Fair wages . . . or greed personified?


I was horrified to read a report on NorthJersey.com about the earnings of five stage hands at Carnegie Hall in New York City.

Would you believe $422,599 a year? Plus $107,445 in benefits and deferred compensation?

That is what a fellow named Dennis O'Connell makes at Carnegie Hall. He is the props manager, the highest-paid stagehand.

Four other guys, two of them carpenters, two electricians, are paid somewhat lesser amounts, ranging down to $327,257, plus $76,459 in benefits and deferred compensation, for the junior member of the team, John Goodson, an electrician.

. . .

The Carnegie stagehands' pay was something else again, but not, as it turns out, unique. At Avery Fisher Hall and Alice Tully Hall in Lincoln Center, the average stagehand salary and benefits package is $290,000 a year.

To repeat, that is the average compensation of all the workers who move musicians' chairs into place and hang lights, not the pay of the top five.

Across the plaza at the Metropolitan Opera, a spokesman said stagehands rarely broke into the top-five category. But a couple of years ago, one did. The props master, James Blumenfeld, got $334,000 at that time, including some vacation back pay.

How to account for all this munificence? The power of a union, Local 1 of the International Alliance of Theatrical Stage Employees. "Power," as in the capacity and willingness to close most Broadway theaters for 19 days two years ago when agreement on a new contract could not be reached.


There's more at the link.

I believe unions have their place, and I've personally benefited from union intervention in my career on one occasion: but, quite frankly, those figures are enough to make me spit in disgust. If a union can extort such ridiculous sums for stagehands, what does that say about the spineless management who caved into such outrageously exorbitant demands? And why should any sane person pay the prices demanded for tickets to such facilities, when a large proportion of the money raised isn't going to support the arts, but to pamper the cossetted staff?

I'm not a patron of those facilities; and, with this information in mind, I'm most unlikely ever to become one. I could never overcome my resentment at being ripped off to pay extortionate wages and salaries like this. Certainly, I can't support even a dime of taxpayers' money being spent on those facilities, so long as such wages and salaries are being paid.





Peter

5 comments:

Old NFO said...

Peter, good post, and these are the things the unions DON'T want people to know!

perlhaqr said...

"You're all fired."

SiGraybeard said...

I think it's time to start shutting down unions.
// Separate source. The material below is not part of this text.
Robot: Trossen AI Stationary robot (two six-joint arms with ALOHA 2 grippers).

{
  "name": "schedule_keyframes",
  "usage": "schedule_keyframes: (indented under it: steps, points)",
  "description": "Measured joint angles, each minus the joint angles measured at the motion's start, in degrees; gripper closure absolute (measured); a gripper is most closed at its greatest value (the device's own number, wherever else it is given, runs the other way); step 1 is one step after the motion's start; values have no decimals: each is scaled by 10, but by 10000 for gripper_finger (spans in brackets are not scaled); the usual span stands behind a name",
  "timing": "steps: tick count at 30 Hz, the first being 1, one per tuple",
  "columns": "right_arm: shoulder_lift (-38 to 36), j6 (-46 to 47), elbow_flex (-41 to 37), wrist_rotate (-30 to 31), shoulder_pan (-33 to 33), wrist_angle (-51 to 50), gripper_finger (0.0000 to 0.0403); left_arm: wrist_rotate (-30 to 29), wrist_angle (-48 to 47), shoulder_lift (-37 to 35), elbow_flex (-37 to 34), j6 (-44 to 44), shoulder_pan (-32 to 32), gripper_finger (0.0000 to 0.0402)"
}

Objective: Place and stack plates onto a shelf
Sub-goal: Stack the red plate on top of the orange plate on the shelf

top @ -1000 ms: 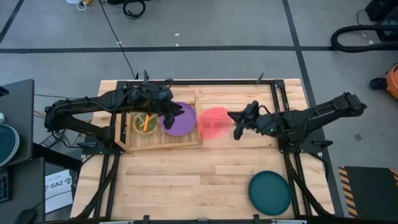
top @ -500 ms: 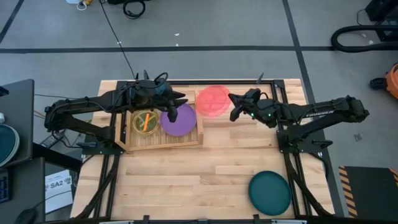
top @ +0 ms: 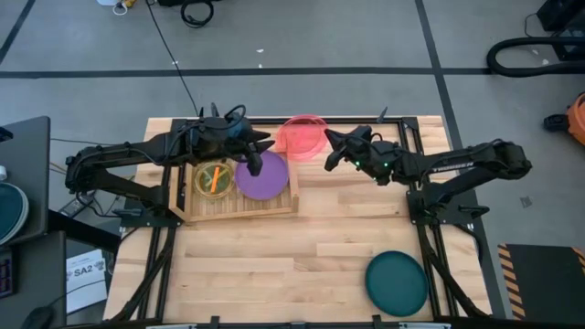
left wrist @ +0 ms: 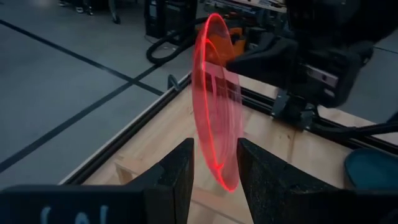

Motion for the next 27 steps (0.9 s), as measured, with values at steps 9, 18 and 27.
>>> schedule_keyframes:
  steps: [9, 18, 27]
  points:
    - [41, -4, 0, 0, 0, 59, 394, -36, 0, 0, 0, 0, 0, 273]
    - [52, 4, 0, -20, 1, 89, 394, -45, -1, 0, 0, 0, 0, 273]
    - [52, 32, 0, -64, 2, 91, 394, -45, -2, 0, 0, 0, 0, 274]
Certainly we should go back to municipal jobs should not be allowed to unionize. Put SEIU, and AFSCME out of our misery.

Anonymous said...

"...as in the capacity and willingness to close most Broadway theaters for 19 days two years ago when agreement on a new contract could not be reached."

"...what does that say about the spineless management who caved into such outrageously exorbitant demands?"

The former (above) kinda answers the latter (above) question, No?

Chris said...

Keep in mind that these people are NOT highly skilled. The average Theater student learns how to do their job in the first or second year of their studies.

The only reason they aren't hiring those students to replace them at reasonable wages is that actors have their own union, and scabing as a stagehand will keep them out of the actors union, leaving them largely ineligible for their chosen career.